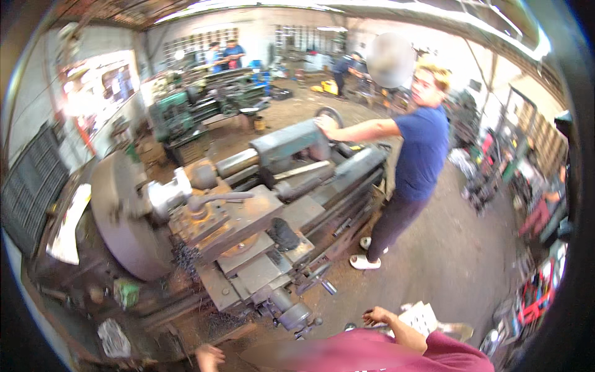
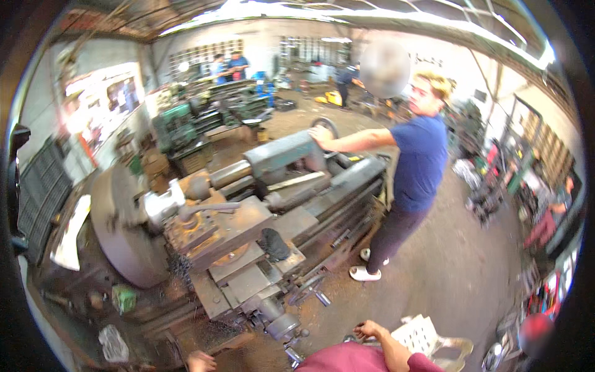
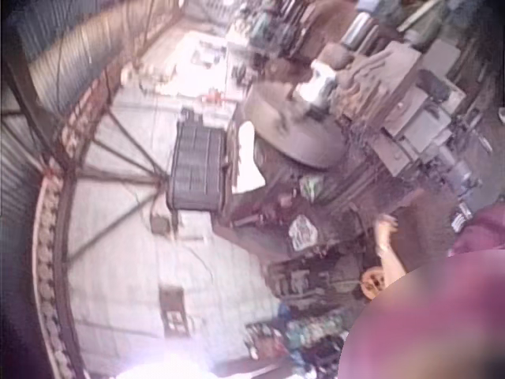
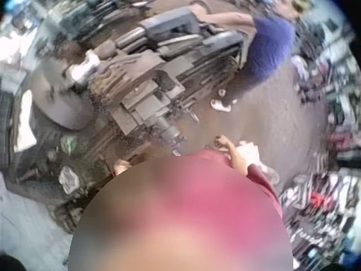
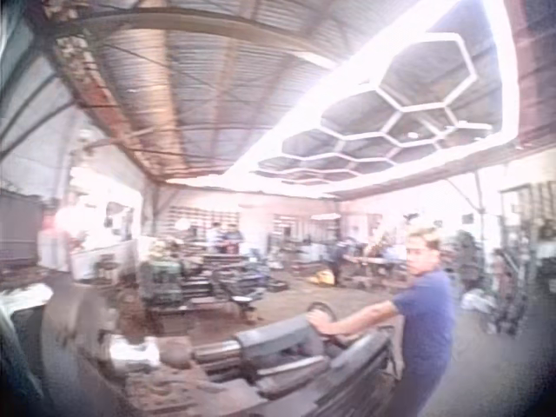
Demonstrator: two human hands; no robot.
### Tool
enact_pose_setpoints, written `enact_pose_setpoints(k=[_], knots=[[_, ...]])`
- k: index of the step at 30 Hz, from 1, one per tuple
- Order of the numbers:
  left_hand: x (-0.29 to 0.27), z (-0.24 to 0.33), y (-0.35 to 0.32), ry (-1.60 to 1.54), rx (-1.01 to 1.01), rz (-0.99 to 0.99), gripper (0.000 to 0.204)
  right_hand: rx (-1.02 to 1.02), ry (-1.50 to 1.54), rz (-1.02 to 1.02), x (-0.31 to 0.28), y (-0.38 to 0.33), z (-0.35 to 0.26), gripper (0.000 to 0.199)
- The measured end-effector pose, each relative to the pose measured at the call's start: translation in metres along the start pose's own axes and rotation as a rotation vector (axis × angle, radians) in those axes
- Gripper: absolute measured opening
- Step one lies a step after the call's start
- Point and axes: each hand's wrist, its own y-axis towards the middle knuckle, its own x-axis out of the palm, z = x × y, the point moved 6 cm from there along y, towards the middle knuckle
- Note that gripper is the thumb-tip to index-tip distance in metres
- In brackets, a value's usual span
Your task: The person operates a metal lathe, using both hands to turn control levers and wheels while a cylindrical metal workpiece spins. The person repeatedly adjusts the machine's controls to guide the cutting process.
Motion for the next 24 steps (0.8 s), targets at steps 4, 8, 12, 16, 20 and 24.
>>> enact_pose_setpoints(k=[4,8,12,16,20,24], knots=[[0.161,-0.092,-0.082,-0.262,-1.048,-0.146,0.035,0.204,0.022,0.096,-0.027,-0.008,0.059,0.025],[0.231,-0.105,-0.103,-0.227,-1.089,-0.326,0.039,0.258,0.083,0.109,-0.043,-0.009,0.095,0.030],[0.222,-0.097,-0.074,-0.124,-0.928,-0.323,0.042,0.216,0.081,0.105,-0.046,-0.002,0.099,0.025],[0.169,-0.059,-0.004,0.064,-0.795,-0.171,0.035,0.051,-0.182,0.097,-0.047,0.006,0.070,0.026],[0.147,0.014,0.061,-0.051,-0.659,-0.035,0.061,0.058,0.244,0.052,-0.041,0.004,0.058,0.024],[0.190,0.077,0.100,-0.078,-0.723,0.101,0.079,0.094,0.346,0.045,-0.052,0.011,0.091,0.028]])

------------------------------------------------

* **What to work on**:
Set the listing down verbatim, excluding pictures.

* **Response to this task**:
Demonstrator: two human hands; no robot.
### Tool
enact_pose_setpoints, written `enact_pose_setpoints(k=[_], knots=[[_, ...]])`
- k: index of the step at 30 Hz, from 1, one per tuple
- Order of the numbers:
  left_hand: x (-0.29 to 0.27), z (-0.24 to 0.33), y (-0.35 to 0.32), ry (-1.60 to 1.54), rx (-1.01 to 1.01), rz (-0.99 to 0.99), gripper (0.000 to 0.204)
  right_hand: rx (-1.02 to 1.02), ry (-1.50 to 1.54), rz (-1.02 to 1.02), x (-0.31 to 0.28), y (-0.38 to 0.33), z (-0.35 to 0.26), gripper (0.000 to 0.199)
- The measured end-effector pose, each relative to the pose measured at the call's start: translation in metres along the start pose's own axes and rotation as a rotation vector (axis × angle, radians) in those axes
- Gripper: absolute measured opening
- Step one lies a step after the call's start
- Point and axes: each hand's wrist, its own y-axis towards the middle knuckle, its own x-axis out of the palm, z = x × y, the point moved 6 cm from there along y, towards the middle knuckle
- Note that gripper is the thumb-tip to index-tip distance in metres
- In brackets, a value's usual span
Your task: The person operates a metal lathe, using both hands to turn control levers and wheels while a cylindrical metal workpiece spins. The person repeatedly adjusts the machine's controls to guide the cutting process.
Motion for the next 24 steps (0.8 s), targets at steps 4, 8, 12, 16, 20 and 24.
>>> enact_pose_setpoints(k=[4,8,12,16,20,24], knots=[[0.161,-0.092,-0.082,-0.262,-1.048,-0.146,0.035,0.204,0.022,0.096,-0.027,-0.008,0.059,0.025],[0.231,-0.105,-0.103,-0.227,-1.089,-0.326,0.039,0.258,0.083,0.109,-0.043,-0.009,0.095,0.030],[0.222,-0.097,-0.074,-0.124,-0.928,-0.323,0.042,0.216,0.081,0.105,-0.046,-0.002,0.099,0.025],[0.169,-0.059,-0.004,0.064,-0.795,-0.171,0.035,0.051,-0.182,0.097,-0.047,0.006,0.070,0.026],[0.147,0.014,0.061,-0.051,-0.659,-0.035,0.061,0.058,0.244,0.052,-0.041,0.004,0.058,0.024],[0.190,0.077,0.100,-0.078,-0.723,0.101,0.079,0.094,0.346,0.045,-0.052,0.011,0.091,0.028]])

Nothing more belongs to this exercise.